Since the first experimental evidence for theories of CSC was provided in human leukemias in 199752, CSCs have been identified and extensively studied in a variety of cancer types, such as breast cancer21, melanoma22, pancreatic cancer53, and prostate cancer54, yet, the definitive CSC markers for specific cancer types are still highly debated. In the current study, we utilized 3D culture system, which has been widely used to study cell proliferation and migration55, to conduct the cell line experiments. According to our tumor sphere formation results, the self-renewal capacity of CSCs was effectively evaluated based on 3D culture system. By using in vitro and in vivo assays, we demonstrated that ALDEFLUOR-positive cells exhibit phenotypic and functional traits of CSCs, including self-renewal, differentiation, and high proliferation capacities, and are able to generate tumors in a xenotransplantation animal model. This indicates that ALDH activity could be used as a marker for CSC isolation from lung adenocarcinoma cells.

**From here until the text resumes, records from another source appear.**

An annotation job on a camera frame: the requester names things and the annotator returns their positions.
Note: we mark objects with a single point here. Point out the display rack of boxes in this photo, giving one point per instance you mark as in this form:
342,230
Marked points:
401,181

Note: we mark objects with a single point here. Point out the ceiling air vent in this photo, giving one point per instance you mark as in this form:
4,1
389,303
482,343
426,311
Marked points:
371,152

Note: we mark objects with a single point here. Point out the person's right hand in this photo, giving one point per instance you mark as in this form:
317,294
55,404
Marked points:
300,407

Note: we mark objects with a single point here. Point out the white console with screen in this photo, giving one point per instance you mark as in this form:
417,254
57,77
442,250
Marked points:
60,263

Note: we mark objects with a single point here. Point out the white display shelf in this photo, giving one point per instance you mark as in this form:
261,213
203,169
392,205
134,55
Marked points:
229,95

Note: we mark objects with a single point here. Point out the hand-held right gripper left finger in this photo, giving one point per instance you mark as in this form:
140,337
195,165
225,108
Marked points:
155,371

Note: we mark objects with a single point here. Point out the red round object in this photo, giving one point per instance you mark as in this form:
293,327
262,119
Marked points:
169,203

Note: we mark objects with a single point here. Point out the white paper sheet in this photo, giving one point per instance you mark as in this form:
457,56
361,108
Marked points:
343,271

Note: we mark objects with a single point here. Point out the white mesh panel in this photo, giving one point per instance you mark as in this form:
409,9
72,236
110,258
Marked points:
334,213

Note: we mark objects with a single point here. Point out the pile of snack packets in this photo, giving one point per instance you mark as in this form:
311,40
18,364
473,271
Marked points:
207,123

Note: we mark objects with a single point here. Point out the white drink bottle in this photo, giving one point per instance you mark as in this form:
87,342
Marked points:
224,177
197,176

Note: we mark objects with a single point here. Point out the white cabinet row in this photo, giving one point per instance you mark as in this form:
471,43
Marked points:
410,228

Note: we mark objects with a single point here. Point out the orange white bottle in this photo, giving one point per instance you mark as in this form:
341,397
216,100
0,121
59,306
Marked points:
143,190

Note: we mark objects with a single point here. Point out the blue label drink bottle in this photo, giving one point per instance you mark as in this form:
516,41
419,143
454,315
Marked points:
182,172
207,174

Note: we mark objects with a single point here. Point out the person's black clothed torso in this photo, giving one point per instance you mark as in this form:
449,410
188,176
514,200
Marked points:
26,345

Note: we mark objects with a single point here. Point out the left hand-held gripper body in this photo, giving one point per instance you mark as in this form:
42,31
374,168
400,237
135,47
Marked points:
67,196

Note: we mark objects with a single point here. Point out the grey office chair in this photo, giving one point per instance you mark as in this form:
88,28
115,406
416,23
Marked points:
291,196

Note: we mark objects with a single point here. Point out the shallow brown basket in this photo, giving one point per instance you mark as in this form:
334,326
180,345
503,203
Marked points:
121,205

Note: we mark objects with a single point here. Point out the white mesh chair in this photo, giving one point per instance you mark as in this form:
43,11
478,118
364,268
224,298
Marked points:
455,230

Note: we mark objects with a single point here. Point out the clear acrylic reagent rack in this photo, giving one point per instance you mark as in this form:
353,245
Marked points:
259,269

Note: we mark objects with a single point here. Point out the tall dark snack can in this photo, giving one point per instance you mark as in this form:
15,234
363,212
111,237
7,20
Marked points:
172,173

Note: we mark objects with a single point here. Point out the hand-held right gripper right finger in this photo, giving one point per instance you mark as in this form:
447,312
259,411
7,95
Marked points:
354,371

The exosomes released by LSLCs and LBCs were successfully isolated using multi-step ultracentrifugation that has been regarded as the most commonly employed exosomal isolation approach. The shape and the size distribution of isolated exosomes were confirmed by TEM and NAT. The specific exosomal markers CD9, CD63, and CD81 further confirmed the presence of exosomes. According to the data of Ribo-zero RNA-seq, the RNA compositions of exosomes and their parental cells are highly distinct. Both LSLC-EXO and LBC-EXO exhibited selective RNA packaging compared with their parental cells, with lncRNAs and intronic regions being more enriched in exosomes. Notably, for lncRNA genes, the percentage of reads mapping to exonic and intronic regions were different between LSLC-EXO and LBC-EXO (Supplementary Fig. 5c), with the larger proportion of exonic reads in LSLC-EXO, which may reflect the differential release pathways for exonic and intronic sequences of lncRNAs between LSLCs and LBCs. Consistent with previous findings28, fragmented transcripts constituted the majority of RNA repertoires in exosomes. The fragmental events involved in exosomes may also contribute to the minimal presence of circRNAs compared with cells. We speculate that the exosomal RNA fragments may carry important functional elements and thus were selectively packaged into exosomes. Moreover, the analysis results of RNA variants showed that the portions of synonymous variants between LSLC_EXO and LBC_EXO (35 and 56%, respectively) were different (Fig. 4c), which may either reflect the difference in their intrinsic RNA processing events or due to the technical noise. Generally, RNA variants may be generated from DNA alterations or RNA editing events; it was hard to distinguish them in current study. Further studies to uncover these underlying mechanisms are needed.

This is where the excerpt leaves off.